# Transforming digitized noisy signal before applying cross-correlation

I'm trying to grasp the concept of cross-correlation as it applies to CDMA in the GPS C/A signal where noise is involved and the SNR is low.

My understanding is that before calculating the cross-correlation with the C/A code one has to transform (just shift by its average value?) the digitized and demodulated received signal so that there are both positive and negative values in the sequence and the sum of these on average should be zero, is this correct?

(I understand that there's much more to acquiring the GPS C/A signal, but I'm trying to grasp how cross-correlation can be applied to a digitized signal)

To offset or not is simply in your definitions on how you want to do the math involved and can be convenient for further processing. Subtracting a constant, or otherwise scaling the waveform, does not change the signal to noise ratio.

Correlation is to multiply and accumulate, and the cross-correlation and auto-correlation functions show this correlation as the sequences are shifted in time relative to each other. Cross-correlation is between two different functions, and auto-correlation is between a function and itself.

The cross-correlation of x[n] and y[n], with a shift index m, can be given as:

$$\rho_{xy}[m] = \Sigma_n x[n]y[n+m]$$

(Note: For complex signals, the product must be complex conjugate product)
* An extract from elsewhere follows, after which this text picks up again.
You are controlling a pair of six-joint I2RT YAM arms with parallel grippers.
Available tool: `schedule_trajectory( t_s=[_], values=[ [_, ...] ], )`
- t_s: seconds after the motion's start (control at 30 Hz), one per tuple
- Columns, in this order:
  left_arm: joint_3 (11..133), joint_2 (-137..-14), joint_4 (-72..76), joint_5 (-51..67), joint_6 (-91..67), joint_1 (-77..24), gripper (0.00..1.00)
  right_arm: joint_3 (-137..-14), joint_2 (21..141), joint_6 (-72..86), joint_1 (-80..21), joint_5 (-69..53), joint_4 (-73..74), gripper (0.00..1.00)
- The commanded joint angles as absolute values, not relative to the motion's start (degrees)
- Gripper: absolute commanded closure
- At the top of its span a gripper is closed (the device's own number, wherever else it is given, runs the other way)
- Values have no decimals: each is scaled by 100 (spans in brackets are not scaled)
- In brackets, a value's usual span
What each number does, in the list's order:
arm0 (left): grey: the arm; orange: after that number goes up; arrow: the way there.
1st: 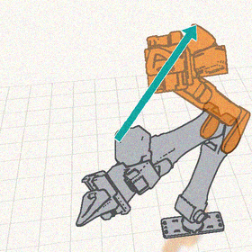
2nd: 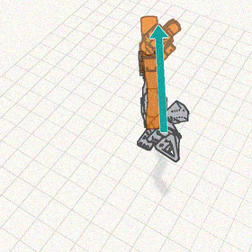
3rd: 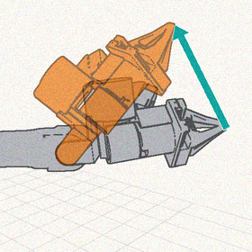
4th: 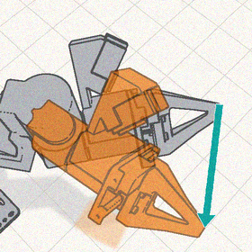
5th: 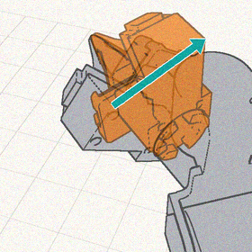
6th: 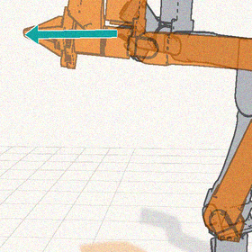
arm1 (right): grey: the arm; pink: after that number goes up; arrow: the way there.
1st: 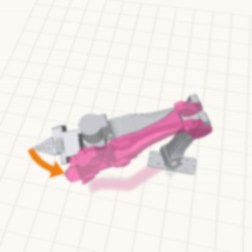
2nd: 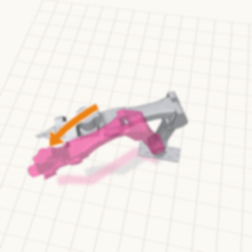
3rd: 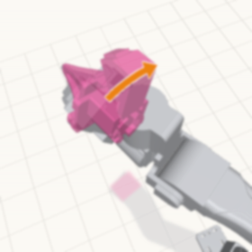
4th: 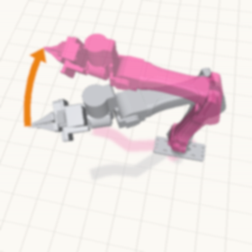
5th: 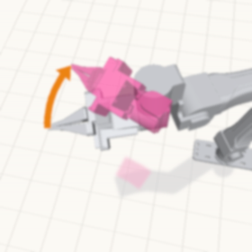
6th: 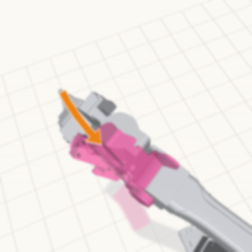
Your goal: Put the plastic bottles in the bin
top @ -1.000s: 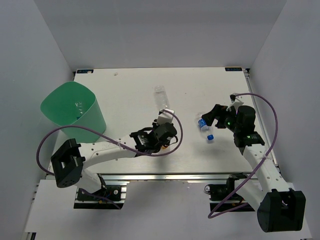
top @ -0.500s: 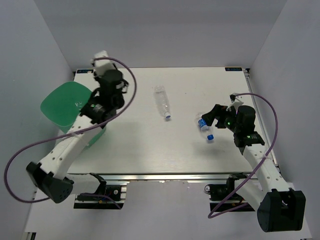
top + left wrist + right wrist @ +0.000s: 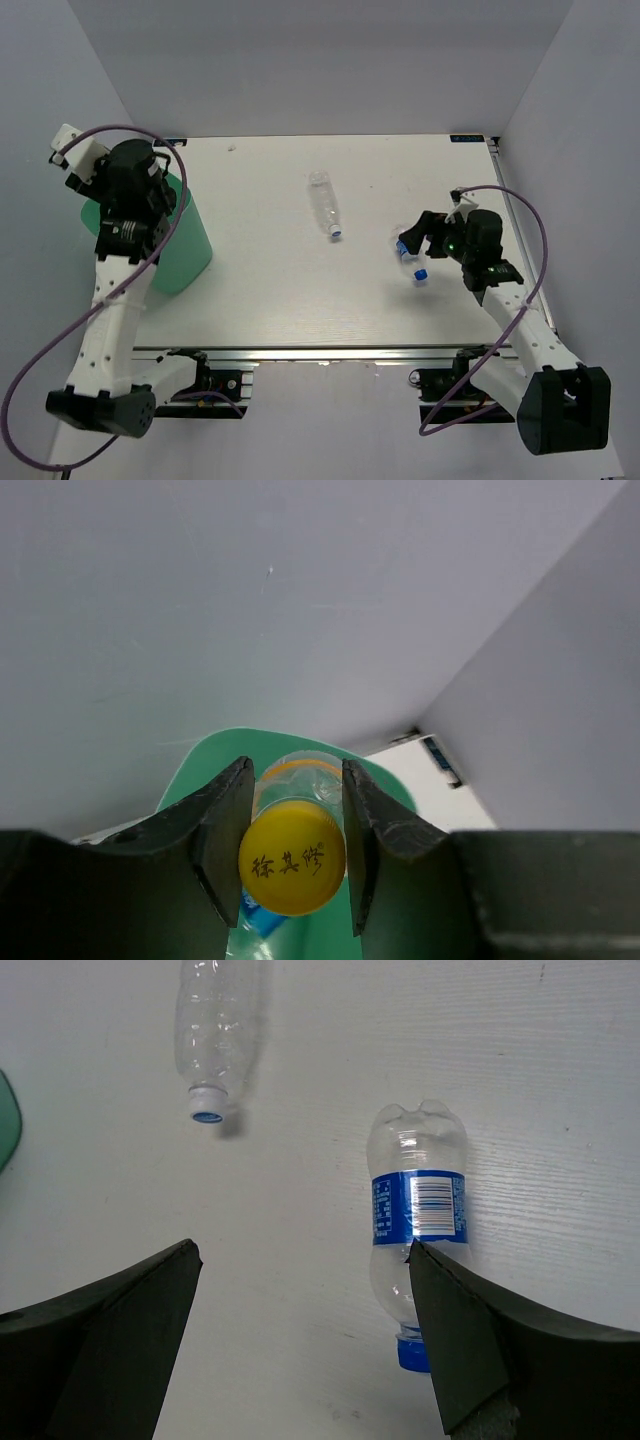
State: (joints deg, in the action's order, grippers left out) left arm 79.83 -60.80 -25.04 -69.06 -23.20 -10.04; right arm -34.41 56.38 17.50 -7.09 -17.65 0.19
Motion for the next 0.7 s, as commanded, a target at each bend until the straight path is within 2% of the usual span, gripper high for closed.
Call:
schedule_trajectory(
  t_s=[0.0,0.03,0.07,0.2,0.3,0.43,0.47,0.57,0.67],
  values=[
    [8006,-6722,-3198,-6515,-2803,-546,56,-3805,5721,1285,-1141,-1496,-27,11],
    [8120,-6845,-3312,-6469,-2839,-467,22,-3867,5765,1196,-1290,-1329,-9,11],
    [8365,-6942,-3522,-6477,-2856,-466,2,-3937,5887,1100,-1640,-970,278,11],
    [8709,-6962,-3402,-6092,-2708,-457,2,-4227,6301,642,-2539,-142,422,11],
    [9139,-6838,-3077,-4996,-2365,-457,2,-4543,6731,536,-2838,-35,439,11],
    [9597,-6759,-2576,-2888,-2162,-457,2,-5009,7590,510,-3032,219,273,11],
    [9624,-6785,-2514,-1952,-2232,-457,2,-5253,7776,510,-3111,228,246,11],
    [9195,-6855,-1909,-210,-2574,-483,2,-5842,8548,606,-3225,219,185,11],
    [8439,-7012,-1293,-279,-2751,-1070,2,-6439,9306,685,-3418,307,158,11]
  ],
)
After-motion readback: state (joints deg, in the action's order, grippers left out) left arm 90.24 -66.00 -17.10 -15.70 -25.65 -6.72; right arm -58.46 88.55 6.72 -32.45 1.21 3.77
With that said, consider this very simple example using an 11 chip barker code to demonstrate my first statement. This Barker code has a similar property to C/A codes in that a correlation with shifted versions with itself (autocorrelation) will have a very low correlation relative to when the code is aligned.

1 0 1 1 0 1 1 1 0 0 0

This code written with 1's and 0's has a mean of approximately 1/2, so you can optionally remove the mean and similarly for convenience scale by a factor of two by mapping 0 to -1 such that the code is:

1 -1 1 1 -1 1 1 1 -1 -1 1

This results in the following correlation when the sequences are aligned in time (which could be used in direct-sequence-spread-spectrum, DSSS, to send a data symbol with value = "1"):

And the following if the code was inverted (which could be used in DSSS to send a data symbol with value = "0"):

And the following for any other shift (I did a rotational shift of one sample here, corresponding to m = -1):

With the following autocorrelation result as a plot:

We could similarly instead perform the correlation with the following operations for multiplication (basically XOR function, could do the same with XNOR and get an inverterted result):

1 x 0 = 0

0 x 1 = 1

1 x 1 = 1

0 x 0 = 0

Resulting in a similar result with an offset and scaling in the correlation output instead of an offset and scaling the correlation input. So in this case the maximum correlation would be 11, the maximum correlation when inverted is 0 and the autocorrelation for any other offset would be 5. Double this and subtract 11 and you get the same result as before.

(Note unlike maximum-length pseudo-random sequences which will also cross-correlate to -1 at all offsets when you use +1 and -1 values, C/A codes have cross-correlation values of either 1, +63 or -65, which is still significantly less than the 1023 value when aligned).

The reason this works for GPS in the case of low SNR is when you add each of the 1023 chips with noise present, if the noise on each chip is independent ("white noise"), then the signal magnitude will accumulate by a factor of $$1023$$, but the standard deviation of the noise will only accumulate by a factor of $$\sqrt{1023}$$ thus in terms of SNR you get a $$10Log_{10}(N)$$ processing gain. Consider a simpler case of adding two independent Gaussian random variables with equal distribution and equal but non-zero mean: The mean will double but the standard deviation will only increase by the $$\sqrt{2}$$.

My understanding is that before calculating the cross-correlation with the C/A code one has to transform (just shift by its average value?) the digitized and demodulated received signal so that there are both positive and negative values in the sequence and the sum of these on average should be zero, is this correct?

No, at least not strictly so.

Think about it: a shift in amplitude is just an addition of a constant. That is something that you can see as offset in the cross-correlation, too, which is a linear operation.

So, there's no strict reason you'd do this beforehand. There might be numerical reasons, but no signal reasons in themselves.

Generally, I find it much easier to understand what a correlation coefficient is if you consider it an inner product between signal vectors. A lot of the statements (orthogonality, linearity) we use to deal with signals become way more intuitive that way.